> **What this task involves**
Could you write out, word for word, each line from the one containing "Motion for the" to the last line of the data below, both included and nothing more?

> **Information shown**
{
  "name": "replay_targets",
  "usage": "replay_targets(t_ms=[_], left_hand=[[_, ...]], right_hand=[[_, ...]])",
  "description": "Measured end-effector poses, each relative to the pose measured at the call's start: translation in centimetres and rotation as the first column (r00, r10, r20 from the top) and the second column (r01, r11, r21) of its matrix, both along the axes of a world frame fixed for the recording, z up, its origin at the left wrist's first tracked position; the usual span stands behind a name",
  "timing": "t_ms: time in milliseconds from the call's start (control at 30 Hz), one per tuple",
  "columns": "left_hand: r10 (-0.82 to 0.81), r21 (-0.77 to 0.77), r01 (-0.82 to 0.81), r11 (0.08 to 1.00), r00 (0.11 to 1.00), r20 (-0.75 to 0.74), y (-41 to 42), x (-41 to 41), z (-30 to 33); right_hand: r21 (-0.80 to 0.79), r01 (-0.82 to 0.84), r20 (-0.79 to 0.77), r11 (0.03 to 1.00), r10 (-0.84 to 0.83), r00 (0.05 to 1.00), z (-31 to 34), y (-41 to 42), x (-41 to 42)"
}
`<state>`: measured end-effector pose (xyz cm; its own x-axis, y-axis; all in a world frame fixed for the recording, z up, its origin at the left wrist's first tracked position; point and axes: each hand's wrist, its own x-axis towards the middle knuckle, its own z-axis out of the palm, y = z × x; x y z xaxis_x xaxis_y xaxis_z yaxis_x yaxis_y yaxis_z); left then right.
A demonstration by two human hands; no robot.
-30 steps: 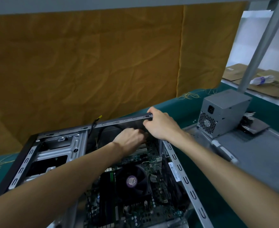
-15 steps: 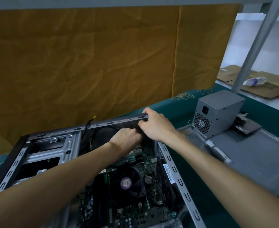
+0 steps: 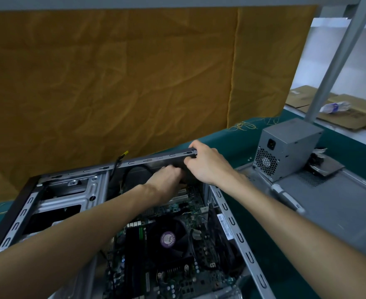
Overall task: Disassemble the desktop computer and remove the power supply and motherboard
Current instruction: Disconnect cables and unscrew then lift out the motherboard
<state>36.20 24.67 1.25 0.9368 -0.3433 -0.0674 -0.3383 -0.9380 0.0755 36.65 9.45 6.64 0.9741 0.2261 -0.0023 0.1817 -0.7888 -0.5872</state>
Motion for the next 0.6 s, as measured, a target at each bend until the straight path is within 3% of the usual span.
replay_targets(t_ms=[67,133,200,233,267,333,433,600], left_hand=[[-0.107,0.054,0.11,0.992,0.993,-0.055,0.7,-0.3,0.9],[-0.241,0.083,0.243,0.967,0.97,-0.024,1.0,-1.2,1.8],[-0.359,0.022,0.359,0.933,0.931,0.063,1.4,-2.5,2.9],[-0.38,-0.026,0.383,0.923,0.922,0.081,1.9,-3.1,3.4],[-0.37,-0.071,0.374,0.925,0.926,0.071,2.8,-3.6,3.8],[-0.266,-0.064,0.265,0.962,0.964,-0.004,4.8,-4.2,4.3],[-0.099,0.099,0.116,0.988,0.981,-0.168,5.3,-5.0,4.0],[-0.03,0.156,0.112,0.981,0.893,-0.449,3.5,-5.0,2.6]], right_hand=[[-0.011,0.011,0.016,1.0,-0.011,1.0,0.0,0.0,-0.1],[-0.067,0.02,0.191,0.998,-0.007,0.982,0.2,-0.2,-0.5],[-0.141,-0.065,0.519,0.988,0.13,0.845,0.8,-0.2,-1.0],[-0.145,-0.152,0.606,0.978,0.209,0.767,1.3,0.0,-1.4],[-0.137,-0.254,0.592,0.957,0.285,0.754,1.8,0.2,-1.8],[-0.162,-0.358,0.382,0.92,0.393,0.836,2.7,0.8,-2.7],[-0.402,-0.319,0.005,0.858,0.351,0.936,3.8,2.7,-2.9],[-0.658,-0.361,-0.305,0.661,0.204,0.93,4.7,6.3,-2.3]])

> **Written response**
Motion for the next 0.6 s, as measured, a target at each bend until the straight path is within 3% of the usual span.
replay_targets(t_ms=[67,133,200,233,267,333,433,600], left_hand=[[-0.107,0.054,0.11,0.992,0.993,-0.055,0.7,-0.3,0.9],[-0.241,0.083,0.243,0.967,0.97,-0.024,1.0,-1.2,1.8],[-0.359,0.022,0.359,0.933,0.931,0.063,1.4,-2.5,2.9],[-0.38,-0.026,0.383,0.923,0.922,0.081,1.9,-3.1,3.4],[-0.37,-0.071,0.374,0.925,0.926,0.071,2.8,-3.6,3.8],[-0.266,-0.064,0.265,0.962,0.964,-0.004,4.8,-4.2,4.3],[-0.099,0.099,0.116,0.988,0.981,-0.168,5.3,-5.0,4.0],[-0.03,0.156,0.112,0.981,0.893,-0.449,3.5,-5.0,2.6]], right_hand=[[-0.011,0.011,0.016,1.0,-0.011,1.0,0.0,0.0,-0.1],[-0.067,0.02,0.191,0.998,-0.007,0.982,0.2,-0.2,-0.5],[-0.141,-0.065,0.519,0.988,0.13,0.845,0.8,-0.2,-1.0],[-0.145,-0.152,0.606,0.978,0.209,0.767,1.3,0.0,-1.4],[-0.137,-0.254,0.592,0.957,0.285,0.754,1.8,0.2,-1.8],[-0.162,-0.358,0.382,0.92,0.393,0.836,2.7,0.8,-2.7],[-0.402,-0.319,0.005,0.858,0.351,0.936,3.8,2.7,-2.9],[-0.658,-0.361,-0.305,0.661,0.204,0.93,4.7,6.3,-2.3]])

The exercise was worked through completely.